▸ **WORK REQUIRED**:
Among the records that follow, set down only the lines from the one containing "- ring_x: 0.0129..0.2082" to the one containing "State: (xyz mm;", both included, exactly.

Records from a dataset:
-*-*-

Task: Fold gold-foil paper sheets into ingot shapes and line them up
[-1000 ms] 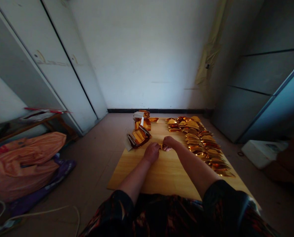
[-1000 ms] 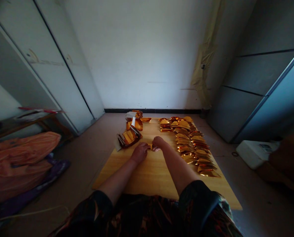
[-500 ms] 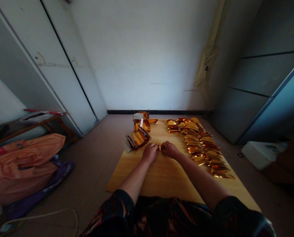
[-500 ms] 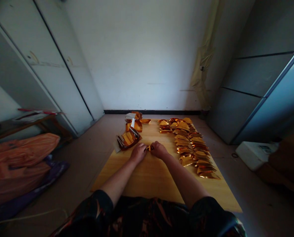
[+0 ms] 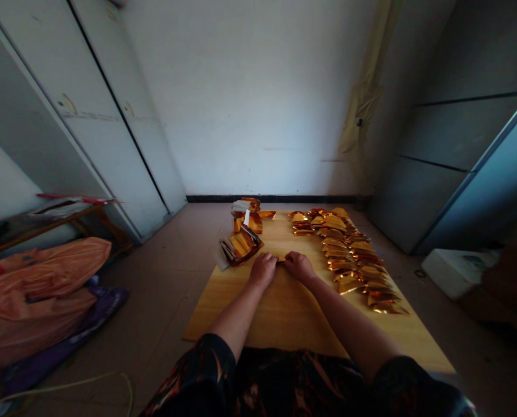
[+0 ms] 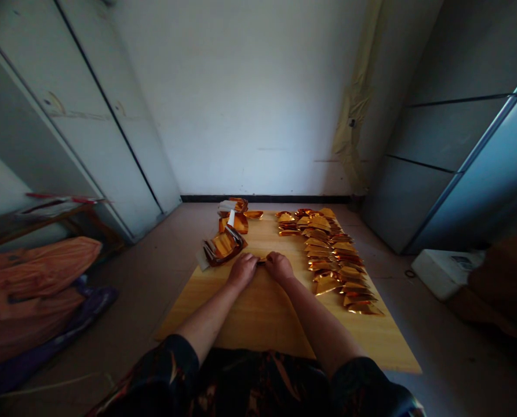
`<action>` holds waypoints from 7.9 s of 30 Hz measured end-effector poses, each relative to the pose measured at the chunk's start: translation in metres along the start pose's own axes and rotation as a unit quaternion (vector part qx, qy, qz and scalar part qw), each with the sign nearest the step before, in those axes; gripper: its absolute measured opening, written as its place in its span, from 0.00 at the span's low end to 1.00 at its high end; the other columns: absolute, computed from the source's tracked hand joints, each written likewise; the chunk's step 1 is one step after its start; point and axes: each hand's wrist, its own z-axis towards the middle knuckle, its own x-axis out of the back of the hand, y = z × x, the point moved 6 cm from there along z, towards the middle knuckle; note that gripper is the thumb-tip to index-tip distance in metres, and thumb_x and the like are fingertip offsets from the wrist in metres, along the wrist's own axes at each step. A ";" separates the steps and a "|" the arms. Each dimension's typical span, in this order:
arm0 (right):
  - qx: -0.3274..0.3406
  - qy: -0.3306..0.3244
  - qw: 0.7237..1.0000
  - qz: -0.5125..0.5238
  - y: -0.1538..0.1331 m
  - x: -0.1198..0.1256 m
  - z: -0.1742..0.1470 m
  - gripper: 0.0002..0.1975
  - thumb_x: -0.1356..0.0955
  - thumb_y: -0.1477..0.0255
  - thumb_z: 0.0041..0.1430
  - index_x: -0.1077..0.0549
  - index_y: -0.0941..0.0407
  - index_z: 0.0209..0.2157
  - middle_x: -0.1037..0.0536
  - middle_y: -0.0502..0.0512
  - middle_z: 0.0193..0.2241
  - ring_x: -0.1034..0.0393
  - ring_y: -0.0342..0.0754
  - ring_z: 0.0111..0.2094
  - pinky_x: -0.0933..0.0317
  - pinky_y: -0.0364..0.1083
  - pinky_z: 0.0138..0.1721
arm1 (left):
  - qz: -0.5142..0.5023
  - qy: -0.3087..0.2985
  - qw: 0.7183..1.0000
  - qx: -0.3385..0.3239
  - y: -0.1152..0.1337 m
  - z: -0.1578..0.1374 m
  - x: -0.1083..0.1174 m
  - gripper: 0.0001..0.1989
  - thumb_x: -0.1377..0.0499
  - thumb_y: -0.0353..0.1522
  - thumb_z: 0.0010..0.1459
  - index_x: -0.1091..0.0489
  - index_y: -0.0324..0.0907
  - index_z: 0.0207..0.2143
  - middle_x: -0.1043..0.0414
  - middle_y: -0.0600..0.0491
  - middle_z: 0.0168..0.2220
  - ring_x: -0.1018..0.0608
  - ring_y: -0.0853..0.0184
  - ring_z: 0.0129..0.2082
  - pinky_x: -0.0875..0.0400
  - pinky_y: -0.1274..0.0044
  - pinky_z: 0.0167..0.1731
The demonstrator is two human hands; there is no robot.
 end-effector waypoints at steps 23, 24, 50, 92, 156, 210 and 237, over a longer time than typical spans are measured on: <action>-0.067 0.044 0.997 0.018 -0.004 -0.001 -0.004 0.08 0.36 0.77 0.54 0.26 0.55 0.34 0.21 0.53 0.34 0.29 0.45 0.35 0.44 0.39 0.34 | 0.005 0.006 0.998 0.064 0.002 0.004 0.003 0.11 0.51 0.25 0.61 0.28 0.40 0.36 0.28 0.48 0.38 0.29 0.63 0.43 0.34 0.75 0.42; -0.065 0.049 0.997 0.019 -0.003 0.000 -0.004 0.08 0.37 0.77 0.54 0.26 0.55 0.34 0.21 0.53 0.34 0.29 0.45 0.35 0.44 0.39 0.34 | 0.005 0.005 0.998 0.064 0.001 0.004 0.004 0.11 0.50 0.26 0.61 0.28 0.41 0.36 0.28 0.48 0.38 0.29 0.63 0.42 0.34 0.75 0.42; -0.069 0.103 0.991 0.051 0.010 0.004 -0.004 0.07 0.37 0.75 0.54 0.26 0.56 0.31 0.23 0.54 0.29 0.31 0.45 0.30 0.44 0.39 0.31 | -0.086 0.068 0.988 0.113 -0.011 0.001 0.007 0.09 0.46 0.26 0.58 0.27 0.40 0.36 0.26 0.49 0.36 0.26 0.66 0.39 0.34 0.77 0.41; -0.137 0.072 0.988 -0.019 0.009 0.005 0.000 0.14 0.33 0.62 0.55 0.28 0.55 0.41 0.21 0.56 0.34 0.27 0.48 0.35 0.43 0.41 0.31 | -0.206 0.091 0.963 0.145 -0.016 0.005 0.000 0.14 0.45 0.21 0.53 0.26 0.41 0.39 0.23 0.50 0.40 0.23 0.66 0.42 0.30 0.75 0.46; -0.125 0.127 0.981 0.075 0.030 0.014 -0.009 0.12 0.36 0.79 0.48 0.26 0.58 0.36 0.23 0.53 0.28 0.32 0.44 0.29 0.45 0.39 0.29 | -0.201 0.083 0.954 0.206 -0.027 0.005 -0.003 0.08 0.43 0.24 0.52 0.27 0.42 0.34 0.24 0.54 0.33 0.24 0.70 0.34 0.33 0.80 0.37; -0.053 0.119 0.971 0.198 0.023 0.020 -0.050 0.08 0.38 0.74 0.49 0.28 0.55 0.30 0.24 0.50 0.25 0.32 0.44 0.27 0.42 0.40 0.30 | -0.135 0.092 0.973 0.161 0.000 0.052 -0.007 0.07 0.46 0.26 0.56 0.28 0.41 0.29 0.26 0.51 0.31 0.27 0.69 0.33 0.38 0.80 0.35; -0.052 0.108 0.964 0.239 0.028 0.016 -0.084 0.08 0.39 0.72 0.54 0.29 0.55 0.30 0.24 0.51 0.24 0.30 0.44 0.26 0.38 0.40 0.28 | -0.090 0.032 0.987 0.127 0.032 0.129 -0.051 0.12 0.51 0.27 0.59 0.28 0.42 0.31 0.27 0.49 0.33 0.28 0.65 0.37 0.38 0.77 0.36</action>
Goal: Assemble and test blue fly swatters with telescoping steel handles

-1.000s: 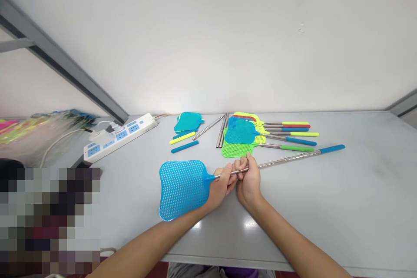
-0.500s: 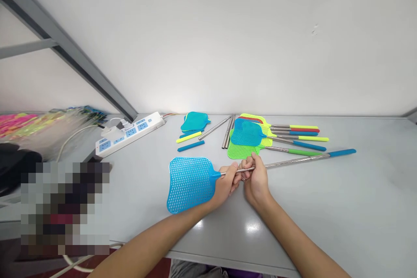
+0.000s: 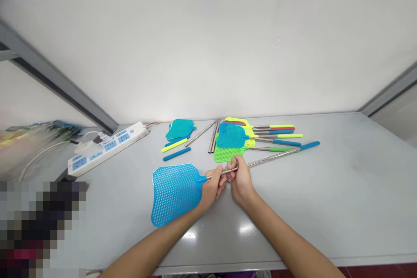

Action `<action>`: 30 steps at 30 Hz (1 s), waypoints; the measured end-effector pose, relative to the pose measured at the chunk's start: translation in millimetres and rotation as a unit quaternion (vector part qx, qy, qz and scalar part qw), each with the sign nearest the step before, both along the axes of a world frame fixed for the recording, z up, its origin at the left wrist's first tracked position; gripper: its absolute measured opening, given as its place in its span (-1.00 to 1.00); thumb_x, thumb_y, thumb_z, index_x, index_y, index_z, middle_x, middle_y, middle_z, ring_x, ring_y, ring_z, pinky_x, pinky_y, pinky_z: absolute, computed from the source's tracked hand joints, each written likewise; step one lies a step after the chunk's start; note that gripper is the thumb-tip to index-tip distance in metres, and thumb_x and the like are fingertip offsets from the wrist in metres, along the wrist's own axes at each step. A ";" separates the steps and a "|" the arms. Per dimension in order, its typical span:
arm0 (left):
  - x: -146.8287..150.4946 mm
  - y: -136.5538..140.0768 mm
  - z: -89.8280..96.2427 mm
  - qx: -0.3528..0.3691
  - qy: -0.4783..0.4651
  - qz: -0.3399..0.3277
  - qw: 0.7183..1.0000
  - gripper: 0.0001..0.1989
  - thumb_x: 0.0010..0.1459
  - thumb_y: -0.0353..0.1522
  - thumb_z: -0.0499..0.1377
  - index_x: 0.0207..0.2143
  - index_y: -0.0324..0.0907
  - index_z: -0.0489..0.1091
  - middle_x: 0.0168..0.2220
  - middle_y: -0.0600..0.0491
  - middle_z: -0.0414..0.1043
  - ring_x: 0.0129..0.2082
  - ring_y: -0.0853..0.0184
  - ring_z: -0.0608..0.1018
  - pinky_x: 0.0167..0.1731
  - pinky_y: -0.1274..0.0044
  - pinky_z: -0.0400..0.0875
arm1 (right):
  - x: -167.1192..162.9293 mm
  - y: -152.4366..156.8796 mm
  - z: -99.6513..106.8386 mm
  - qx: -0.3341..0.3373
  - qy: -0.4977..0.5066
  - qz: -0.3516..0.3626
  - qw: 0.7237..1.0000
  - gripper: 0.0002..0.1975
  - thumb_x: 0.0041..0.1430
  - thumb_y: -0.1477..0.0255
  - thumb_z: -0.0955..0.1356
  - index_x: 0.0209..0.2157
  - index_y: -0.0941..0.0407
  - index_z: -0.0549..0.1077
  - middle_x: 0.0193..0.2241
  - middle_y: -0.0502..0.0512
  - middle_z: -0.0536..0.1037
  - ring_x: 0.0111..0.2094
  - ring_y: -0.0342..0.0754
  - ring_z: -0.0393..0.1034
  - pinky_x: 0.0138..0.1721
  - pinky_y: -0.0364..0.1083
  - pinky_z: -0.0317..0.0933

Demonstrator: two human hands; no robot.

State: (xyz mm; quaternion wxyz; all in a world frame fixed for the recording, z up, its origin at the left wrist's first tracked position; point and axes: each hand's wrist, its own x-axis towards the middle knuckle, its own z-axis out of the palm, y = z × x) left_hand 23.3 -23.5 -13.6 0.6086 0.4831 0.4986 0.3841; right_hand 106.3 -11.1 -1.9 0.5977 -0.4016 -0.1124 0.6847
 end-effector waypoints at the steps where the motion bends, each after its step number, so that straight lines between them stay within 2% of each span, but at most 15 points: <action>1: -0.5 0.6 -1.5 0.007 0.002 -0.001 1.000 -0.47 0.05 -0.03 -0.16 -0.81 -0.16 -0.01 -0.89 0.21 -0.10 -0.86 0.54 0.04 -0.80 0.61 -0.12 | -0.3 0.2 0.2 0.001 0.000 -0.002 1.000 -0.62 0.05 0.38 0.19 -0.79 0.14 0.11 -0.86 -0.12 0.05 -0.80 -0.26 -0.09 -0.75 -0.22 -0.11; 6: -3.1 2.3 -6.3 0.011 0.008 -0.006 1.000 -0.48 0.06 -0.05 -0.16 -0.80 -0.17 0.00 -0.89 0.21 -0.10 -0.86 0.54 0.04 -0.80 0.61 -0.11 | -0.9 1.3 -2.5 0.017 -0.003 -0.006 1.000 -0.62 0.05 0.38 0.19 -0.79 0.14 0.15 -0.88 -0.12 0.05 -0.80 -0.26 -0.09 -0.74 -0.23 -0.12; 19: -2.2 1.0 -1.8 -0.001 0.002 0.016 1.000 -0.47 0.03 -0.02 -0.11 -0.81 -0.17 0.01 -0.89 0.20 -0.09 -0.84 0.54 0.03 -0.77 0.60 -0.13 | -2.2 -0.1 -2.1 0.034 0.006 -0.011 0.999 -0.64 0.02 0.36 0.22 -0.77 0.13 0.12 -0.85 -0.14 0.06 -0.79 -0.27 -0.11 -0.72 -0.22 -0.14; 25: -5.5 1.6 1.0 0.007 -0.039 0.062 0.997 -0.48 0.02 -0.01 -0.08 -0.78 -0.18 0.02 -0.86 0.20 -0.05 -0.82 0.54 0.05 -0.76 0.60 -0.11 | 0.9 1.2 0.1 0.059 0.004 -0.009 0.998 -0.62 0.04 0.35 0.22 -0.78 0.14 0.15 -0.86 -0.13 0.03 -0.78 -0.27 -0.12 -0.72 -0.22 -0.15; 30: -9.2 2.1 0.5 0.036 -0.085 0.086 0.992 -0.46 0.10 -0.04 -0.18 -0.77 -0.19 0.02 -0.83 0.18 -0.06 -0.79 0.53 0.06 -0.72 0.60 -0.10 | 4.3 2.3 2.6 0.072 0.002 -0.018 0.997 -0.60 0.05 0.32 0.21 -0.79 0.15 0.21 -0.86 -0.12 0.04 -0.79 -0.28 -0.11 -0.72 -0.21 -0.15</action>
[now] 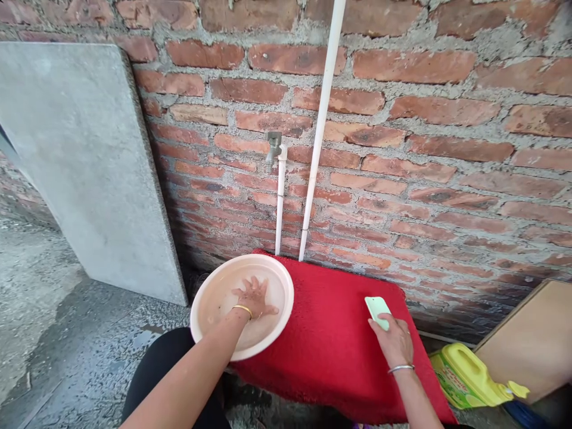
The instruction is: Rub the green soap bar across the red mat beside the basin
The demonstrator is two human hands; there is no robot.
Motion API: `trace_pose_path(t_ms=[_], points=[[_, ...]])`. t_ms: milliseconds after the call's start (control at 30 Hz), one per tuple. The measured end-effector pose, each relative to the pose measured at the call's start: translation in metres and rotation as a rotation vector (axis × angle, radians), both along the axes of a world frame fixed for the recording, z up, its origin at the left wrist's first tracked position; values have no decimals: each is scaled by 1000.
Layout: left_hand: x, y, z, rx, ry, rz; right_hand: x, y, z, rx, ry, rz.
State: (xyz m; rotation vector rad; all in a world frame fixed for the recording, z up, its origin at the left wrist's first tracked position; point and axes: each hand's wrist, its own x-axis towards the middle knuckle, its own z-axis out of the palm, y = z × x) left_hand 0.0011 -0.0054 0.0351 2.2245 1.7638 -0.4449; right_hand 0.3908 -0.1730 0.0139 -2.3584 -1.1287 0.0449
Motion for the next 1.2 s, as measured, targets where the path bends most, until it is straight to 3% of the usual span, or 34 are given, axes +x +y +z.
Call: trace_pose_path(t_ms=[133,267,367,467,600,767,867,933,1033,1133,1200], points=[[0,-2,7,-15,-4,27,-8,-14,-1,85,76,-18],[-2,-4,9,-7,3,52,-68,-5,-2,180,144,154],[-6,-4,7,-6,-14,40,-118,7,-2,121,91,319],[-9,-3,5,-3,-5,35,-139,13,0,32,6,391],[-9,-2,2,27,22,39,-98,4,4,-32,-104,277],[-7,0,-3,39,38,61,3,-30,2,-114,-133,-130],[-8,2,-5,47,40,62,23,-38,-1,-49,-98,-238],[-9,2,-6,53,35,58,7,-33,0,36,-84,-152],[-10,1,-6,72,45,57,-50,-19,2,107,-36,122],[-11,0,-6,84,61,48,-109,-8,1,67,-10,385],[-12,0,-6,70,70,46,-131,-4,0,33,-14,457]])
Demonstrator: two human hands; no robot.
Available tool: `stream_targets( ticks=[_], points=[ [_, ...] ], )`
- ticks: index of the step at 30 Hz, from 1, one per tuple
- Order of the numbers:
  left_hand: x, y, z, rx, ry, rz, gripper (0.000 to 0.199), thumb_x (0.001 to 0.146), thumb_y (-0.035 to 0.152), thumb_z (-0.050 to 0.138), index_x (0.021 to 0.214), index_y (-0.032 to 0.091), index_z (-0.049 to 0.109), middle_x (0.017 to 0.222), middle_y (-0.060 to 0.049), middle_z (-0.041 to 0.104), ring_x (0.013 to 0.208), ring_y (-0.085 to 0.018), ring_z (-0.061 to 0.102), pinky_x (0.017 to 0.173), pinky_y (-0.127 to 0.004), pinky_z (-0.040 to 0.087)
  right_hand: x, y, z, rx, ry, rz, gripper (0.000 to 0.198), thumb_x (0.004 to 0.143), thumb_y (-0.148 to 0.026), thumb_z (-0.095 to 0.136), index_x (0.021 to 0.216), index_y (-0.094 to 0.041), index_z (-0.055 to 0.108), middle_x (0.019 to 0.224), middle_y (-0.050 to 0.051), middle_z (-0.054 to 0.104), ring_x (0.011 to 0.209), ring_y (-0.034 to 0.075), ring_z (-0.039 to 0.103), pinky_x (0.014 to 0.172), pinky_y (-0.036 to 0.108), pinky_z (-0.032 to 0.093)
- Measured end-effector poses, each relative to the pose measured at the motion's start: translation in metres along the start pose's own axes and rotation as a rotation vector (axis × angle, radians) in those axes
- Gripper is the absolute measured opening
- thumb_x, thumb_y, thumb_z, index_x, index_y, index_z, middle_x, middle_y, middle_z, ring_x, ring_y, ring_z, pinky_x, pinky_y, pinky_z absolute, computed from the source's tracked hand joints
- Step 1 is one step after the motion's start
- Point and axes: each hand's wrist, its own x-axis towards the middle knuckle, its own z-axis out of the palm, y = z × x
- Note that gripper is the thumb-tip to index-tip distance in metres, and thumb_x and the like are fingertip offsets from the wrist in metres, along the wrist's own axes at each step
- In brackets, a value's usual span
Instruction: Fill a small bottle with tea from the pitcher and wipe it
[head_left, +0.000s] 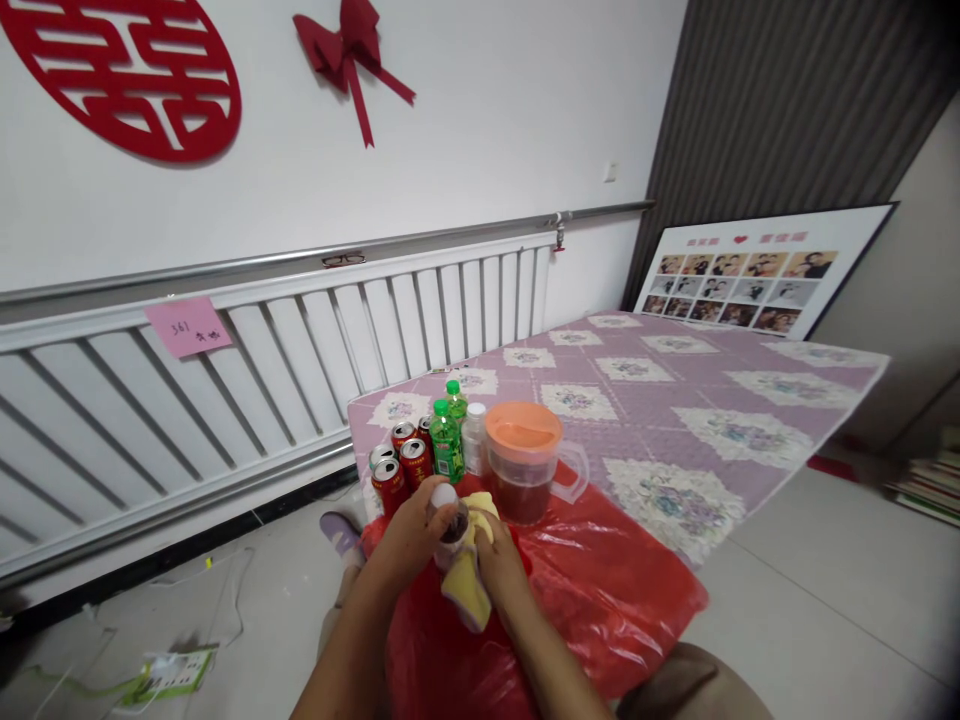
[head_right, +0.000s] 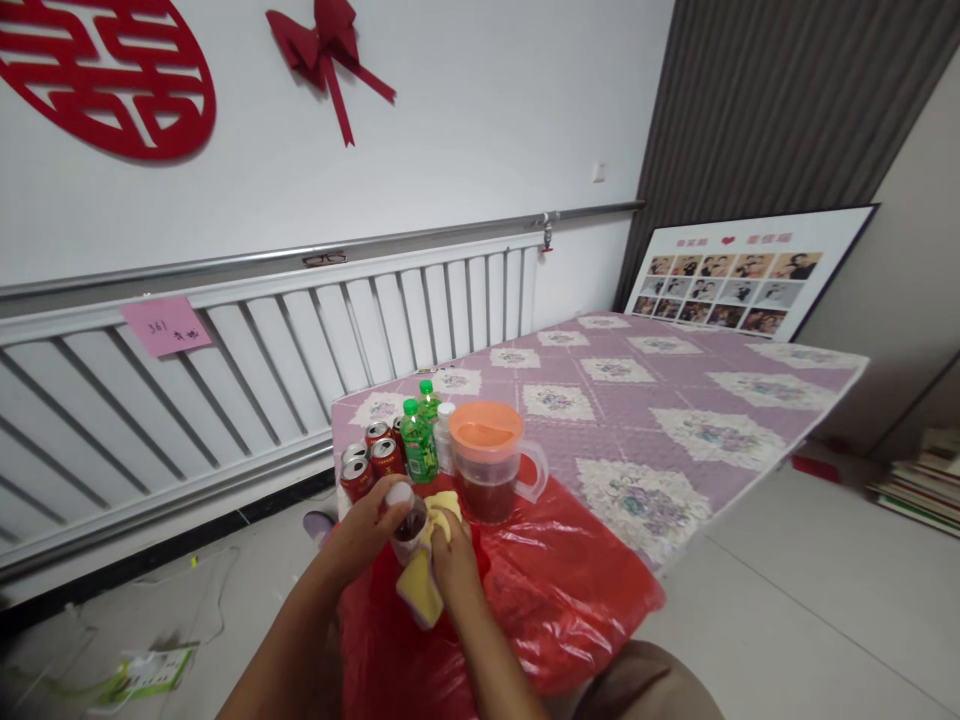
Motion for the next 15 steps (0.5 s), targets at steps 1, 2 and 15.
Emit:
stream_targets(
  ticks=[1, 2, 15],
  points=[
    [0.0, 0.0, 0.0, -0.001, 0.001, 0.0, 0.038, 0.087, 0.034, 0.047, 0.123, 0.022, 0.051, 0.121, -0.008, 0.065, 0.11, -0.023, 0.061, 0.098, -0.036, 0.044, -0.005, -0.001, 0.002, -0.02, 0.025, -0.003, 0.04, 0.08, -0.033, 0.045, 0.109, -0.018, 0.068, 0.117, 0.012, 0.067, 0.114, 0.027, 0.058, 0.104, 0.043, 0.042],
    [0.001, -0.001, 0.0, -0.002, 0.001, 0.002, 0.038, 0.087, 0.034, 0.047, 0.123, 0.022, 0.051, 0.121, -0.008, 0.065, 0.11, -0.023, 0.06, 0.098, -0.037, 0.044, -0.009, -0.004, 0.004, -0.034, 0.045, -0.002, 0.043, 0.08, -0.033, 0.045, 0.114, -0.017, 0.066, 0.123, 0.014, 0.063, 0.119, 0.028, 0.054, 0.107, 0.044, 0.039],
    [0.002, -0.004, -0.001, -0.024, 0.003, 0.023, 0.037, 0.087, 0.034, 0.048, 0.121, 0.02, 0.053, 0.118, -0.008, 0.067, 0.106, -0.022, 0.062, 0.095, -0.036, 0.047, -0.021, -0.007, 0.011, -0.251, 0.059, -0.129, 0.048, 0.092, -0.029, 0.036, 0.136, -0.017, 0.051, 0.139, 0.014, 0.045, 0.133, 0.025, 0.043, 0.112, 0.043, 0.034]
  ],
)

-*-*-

▸ **ANSWER TO THIS PROBLEM**:
  - ring_x: 0.0129..0.2082
  - ring_y: -0.0853..0.0184
  - ring_z: -0.0608..0.1018
  - pinky_x: 0.0167..0.1731
  - pinky_y: -0.1274..0.0044
  - pinky_z: -0.0400..0.0875
arm1 (right):
  - x: -167.1192..162.9293 mm
  - y: -152.4366..156.8796 mm
  - z: -99.6513..106.8386 mm
  - qx: -0.3341..0.3373
  - qy: -0.4977..0.5066
  - qz: -0.3516..0.3626
  - qw: 0.7237..1.0000
  - gripper: 0.0002..0.1975
  - thumb_x: 0.0041..0.1430
  - thumb_y: -0.1477..0.0255
  - thumb_z: -0.0955..0.1356
  - index_x: 0.0209..0.2157
  - index_y: -0.0941..0.0407
  - index_z: -0.0549..0.1077
  - middle_x: 0.0193..0.2241
  - middle_y: -0.0502..0.0512
  - middle_z: -0.0536..0.1037
  - ring_x: 0.0111..0.2094
  - ring_y: -0.0342..0.0754
  - ring_z: -0.0393..0.1034
  - pinky_x: 0.0138..0.1721
  - pinky_y: -0.0364..0.1083
  - pinky_z: -0.0317..0.0933

Demonstrator: two human hands; no robot.

State: (xyz mm; quaternion wxyz; all in a world frame fixed for the recording, z up, its origin at the left wrist's first tracked position; point and axes: each hand's wrist, its own x-axis towards the middle knuckle, its own z-axis out of the palm, y = z × x) left_hand 23.3 -23.5 -13.6 0.6086 0.4831 0.4986 0.3841; right_hand 106.3 -11.1 -1.9 0.5977 -0.4016 -0.1124 0.6847

The exercise asks for nothing further.